When, after years of depression and anxiety, I finally got an appointment with a psychiatrist, my mom and I had to drive over two hours each way three times. Even with insurance, we paid hundreds out of pocket for these fifteen minute apiece visits, all to receive a 10mg prescription and vague diagnosis. Three times now, my birth control has been switched to new medications without warning because my insurance ended coverage of the old one. When I broke my wrist in third grade, my dad wrapped it up with an Ace bandage, and we waited three days for the swelling to go down before giving in and visiting the ER. And each time I board a flight to school, I lose medical insurance coverage as soon as I leave the state of Texas.

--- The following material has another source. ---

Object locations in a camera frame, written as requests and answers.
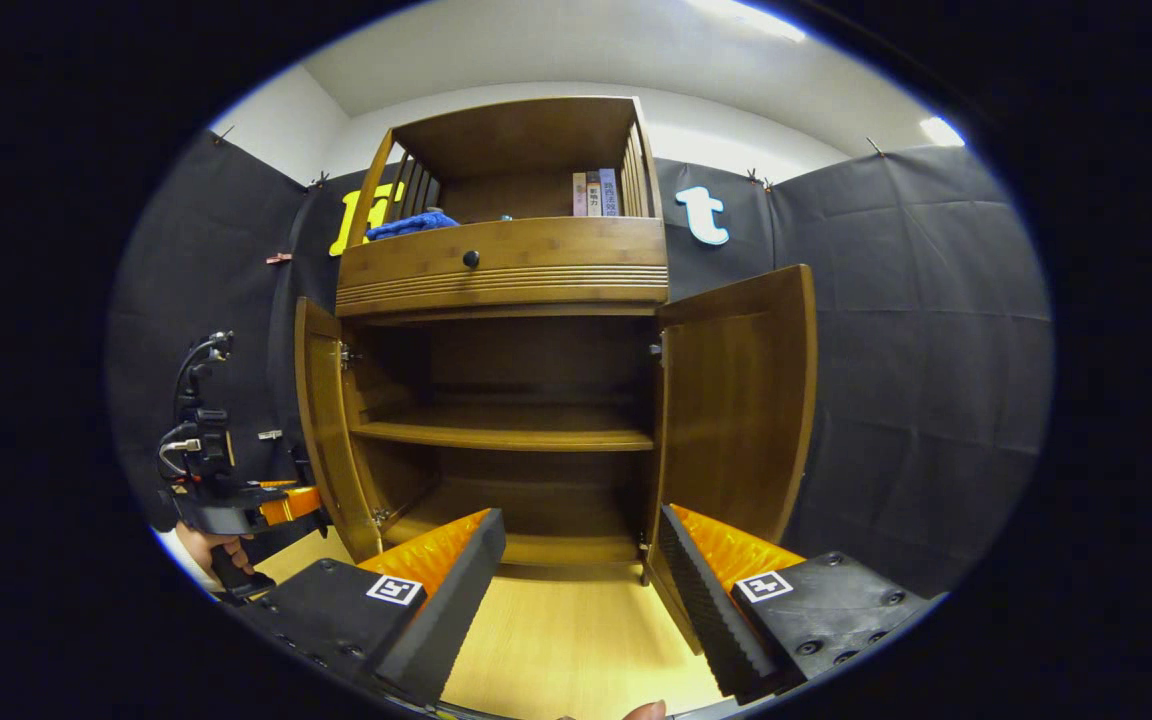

I grew up with CHIP, the children’s branch of government-sponsored health insurance, and, in a couple of years, I will be transferred to Medicaid. For context, both of my divorced parents are public school workers—my mom teaches music at an elementary school, and my dad is an assistant principal at an intermediate school. Their incomes never pushed us far over the National Poverty Level (NPL), putting my family of six under government health care in Texas. That last part is key: in the current Medicaid system, states partner with the federal government to cover patients. The U.S. government matches state funding to a certain point, and then gives each state large control over how to allocate these matched funds. For me, this means that, while I slip just under the line and receive CHIP coverage in Texas (where kids my age are generally covered up to 133% of the NPL), if I had lived here in New Hampshire I would have been covered even if our income was 318% of the NPL.
The healthcare system is already a mess, and, even with my current coverage, my mom makes countless phone calls every month trying to negotiate coverage for me and my siblings. Just this year, CHIP denied us dental funding and forced me to wait until at least November to get my painful wisdom teeth removed. If Trump wins the 2020 election, he has promised to place new caps on Medicaid, which would cut how much the federal government will match the state’s money to begin with. Worse still, he also wants to switch to a system of block grants, which would give states a set amount of money each year with few guidelines on how they spend it.
States like mine would be even more likely to play fast and loose with the rules under Trump’s plan. Joe Biden’s plan is not Medicare for All. He is not Bernie Sanders, and many of us are disappointed by that. He does, however, want to remove the cap on federal matches and make it so that no family spends more than 8.5% of their income on premiums.
We all have our reasons to care about this election, but I beg you not to forget Medicaid, Medicare and CHIP. There are millions of people like me who already have to fight for care, are at risk of long term illness due to financial insecurity and cannot handle more cuts and restrictions.